TASK ITEM
The job is to find each line in the entries holding the string "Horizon" and copy that line.

AVAILABLE DATA START

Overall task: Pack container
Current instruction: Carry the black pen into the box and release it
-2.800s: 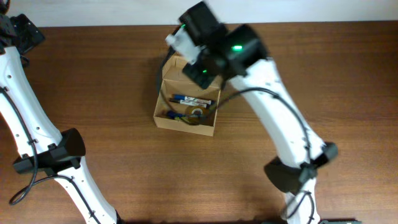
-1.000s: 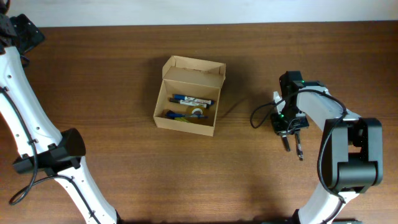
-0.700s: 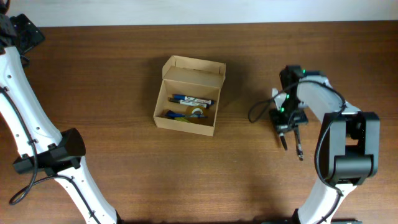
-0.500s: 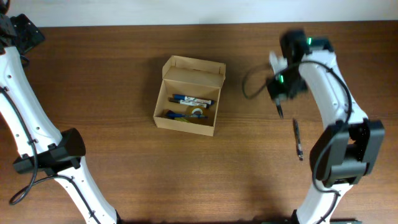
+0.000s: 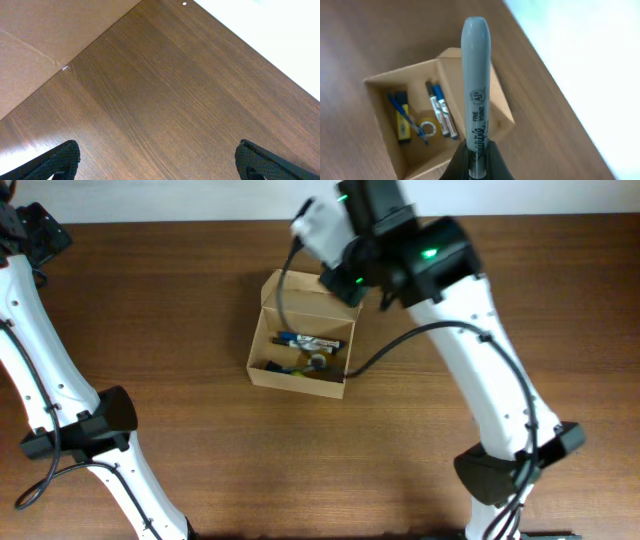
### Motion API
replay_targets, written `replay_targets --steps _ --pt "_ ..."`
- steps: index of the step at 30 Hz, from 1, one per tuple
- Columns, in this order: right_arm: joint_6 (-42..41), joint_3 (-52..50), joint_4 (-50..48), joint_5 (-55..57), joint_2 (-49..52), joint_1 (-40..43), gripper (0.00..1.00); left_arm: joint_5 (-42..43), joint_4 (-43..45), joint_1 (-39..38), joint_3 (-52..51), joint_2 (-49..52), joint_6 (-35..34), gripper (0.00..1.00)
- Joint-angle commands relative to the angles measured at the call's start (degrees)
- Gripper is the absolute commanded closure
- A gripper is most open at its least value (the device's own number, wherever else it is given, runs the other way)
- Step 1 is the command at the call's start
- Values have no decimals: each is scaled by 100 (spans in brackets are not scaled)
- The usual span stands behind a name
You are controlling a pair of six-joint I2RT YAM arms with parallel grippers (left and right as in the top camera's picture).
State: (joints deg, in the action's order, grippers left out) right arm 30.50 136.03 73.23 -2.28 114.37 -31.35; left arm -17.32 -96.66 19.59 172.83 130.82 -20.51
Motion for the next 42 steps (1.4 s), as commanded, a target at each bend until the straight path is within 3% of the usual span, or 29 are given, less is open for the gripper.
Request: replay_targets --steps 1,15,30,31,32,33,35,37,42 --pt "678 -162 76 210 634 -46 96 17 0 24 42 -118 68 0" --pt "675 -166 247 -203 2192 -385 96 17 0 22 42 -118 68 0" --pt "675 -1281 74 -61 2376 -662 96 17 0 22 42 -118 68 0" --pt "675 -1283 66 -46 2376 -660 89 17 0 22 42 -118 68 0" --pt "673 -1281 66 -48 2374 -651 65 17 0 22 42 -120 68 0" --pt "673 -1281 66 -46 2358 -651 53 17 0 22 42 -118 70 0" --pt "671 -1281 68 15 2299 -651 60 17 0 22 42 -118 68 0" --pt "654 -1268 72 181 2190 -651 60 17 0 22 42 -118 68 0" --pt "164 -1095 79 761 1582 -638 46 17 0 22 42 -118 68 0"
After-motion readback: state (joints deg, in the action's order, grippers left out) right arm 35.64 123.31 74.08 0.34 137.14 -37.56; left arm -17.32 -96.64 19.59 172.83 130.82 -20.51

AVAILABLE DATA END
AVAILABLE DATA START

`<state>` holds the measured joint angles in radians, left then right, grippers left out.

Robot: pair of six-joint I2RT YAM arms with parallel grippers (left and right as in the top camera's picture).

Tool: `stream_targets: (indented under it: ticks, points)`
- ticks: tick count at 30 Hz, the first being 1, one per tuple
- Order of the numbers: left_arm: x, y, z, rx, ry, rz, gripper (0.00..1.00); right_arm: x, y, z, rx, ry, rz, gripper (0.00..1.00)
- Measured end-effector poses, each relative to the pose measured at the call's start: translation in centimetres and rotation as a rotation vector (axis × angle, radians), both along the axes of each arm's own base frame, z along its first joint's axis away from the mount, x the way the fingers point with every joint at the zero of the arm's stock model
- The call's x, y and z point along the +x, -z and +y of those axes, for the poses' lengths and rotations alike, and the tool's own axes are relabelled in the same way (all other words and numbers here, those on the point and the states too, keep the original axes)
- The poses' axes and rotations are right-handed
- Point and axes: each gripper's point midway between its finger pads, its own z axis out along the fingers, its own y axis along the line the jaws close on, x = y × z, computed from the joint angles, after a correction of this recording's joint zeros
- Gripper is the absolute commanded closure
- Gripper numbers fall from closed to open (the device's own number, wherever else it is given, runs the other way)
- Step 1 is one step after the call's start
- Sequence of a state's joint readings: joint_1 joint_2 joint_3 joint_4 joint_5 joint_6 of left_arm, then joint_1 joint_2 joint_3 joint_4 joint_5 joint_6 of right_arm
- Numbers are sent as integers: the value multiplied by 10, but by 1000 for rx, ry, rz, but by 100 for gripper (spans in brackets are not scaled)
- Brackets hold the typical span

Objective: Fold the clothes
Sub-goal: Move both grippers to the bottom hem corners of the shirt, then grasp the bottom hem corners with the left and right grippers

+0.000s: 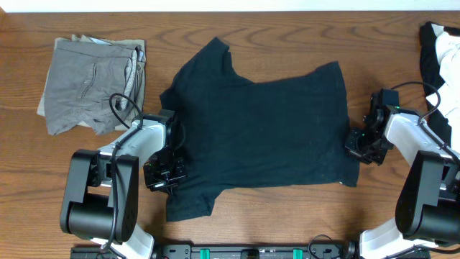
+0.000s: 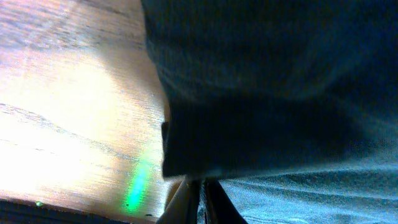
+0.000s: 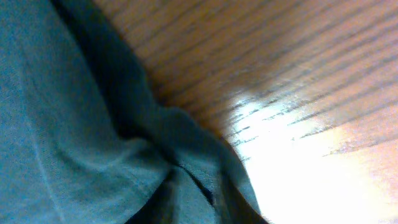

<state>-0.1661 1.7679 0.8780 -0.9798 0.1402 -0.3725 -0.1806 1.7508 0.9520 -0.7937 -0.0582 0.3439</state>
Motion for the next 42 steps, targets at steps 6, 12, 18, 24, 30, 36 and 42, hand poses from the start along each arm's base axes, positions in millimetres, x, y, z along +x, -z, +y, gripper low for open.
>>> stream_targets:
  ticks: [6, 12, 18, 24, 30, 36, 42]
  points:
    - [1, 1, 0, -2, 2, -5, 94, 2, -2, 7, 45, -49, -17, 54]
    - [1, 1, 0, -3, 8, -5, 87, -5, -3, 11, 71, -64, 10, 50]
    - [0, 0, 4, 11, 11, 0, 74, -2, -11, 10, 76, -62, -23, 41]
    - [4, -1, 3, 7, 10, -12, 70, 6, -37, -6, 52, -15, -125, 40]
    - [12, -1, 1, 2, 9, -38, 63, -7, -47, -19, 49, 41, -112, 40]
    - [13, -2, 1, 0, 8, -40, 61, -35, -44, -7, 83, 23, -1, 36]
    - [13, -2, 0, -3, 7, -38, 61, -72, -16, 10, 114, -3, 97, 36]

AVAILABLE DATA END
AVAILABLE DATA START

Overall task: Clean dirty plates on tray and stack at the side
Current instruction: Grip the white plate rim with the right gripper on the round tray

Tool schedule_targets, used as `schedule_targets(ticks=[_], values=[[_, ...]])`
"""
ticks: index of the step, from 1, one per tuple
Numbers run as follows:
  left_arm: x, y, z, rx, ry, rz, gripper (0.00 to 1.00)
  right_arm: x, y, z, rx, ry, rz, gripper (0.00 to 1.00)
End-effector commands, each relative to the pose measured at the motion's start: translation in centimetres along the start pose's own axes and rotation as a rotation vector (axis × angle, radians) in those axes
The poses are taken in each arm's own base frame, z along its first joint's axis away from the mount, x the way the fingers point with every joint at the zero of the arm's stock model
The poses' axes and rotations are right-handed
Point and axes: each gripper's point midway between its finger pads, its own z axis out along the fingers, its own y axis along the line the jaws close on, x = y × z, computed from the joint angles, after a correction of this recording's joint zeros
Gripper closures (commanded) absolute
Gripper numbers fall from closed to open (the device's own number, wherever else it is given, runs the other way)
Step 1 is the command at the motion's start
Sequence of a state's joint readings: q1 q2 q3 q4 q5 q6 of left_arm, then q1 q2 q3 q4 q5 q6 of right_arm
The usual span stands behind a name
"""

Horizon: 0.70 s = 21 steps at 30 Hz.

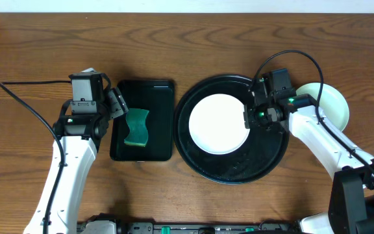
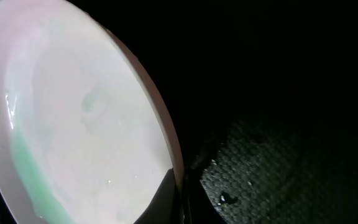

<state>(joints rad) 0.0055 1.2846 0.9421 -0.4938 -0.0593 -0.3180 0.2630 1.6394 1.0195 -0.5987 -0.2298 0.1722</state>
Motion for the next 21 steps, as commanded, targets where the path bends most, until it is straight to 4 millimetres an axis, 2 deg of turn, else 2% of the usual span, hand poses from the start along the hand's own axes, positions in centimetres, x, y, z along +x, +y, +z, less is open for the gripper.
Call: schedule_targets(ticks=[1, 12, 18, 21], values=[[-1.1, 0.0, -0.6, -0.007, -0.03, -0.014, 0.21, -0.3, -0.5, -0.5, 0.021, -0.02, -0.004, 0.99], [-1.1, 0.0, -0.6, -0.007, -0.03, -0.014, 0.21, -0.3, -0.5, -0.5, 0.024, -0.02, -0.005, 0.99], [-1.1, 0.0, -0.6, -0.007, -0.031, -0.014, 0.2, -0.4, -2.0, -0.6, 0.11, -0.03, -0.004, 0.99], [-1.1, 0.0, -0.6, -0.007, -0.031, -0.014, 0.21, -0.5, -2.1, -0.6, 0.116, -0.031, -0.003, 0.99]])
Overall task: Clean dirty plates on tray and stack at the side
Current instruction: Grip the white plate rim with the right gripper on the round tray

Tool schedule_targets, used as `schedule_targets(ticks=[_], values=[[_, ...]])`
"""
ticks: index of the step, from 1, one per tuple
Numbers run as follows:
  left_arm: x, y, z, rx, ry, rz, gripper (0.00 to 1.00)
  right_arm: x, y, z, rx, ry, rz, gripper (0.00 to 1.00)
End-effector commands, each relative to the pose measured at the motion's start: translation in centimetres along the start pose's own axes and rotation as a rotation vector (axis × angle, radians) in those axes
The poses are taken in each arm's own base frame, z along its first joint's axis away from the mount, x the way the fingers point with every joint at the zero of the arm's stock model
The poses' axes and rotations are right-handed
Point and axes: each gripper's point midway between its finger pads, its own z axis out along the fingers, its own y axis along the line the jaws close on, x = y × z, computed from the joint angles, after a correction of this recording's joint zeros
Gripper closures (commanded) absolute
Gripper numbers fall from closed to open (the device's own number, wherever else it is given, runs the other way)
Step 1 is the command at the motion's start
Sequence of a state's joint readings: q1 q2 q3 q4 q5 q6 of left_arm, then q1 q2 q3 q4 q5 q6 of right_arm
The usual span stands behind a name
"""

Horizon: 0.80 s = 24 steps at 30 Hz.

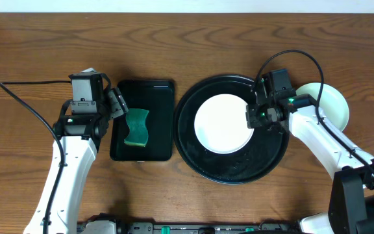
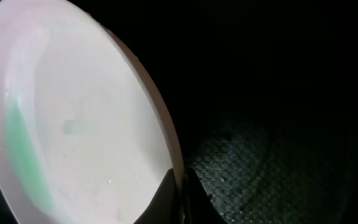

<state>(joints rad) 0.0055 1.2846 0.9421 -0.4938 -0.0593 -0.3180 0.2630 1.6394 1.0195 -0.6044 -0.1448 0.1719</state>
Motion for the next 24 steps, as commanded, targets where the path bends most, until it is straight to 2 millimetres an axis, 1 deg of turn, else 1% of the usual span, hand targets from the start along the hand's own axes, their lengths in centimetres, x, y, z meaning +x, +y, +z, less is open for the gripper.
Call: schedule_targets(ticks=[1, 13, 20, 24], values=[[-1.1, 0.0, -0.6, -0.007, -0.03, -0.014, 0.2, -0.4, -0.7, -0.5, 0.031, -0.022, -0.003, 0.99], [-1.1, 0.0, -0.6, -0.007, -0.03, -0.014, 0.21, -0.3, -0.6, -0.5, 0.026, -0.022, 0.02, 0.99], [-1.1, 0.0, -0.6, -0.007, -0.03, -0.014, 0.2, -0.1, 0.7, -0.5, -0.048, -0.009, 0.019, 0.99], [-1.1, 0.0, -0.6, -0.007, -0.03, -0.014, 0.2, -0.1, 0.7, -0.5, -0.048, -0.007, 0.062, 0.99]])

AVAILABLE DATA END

ANSWER
Horizon: 0.70 s = 21 steps at 30 Hz.
Horizon: 0.80 s = 24 steps at 30 Hz.

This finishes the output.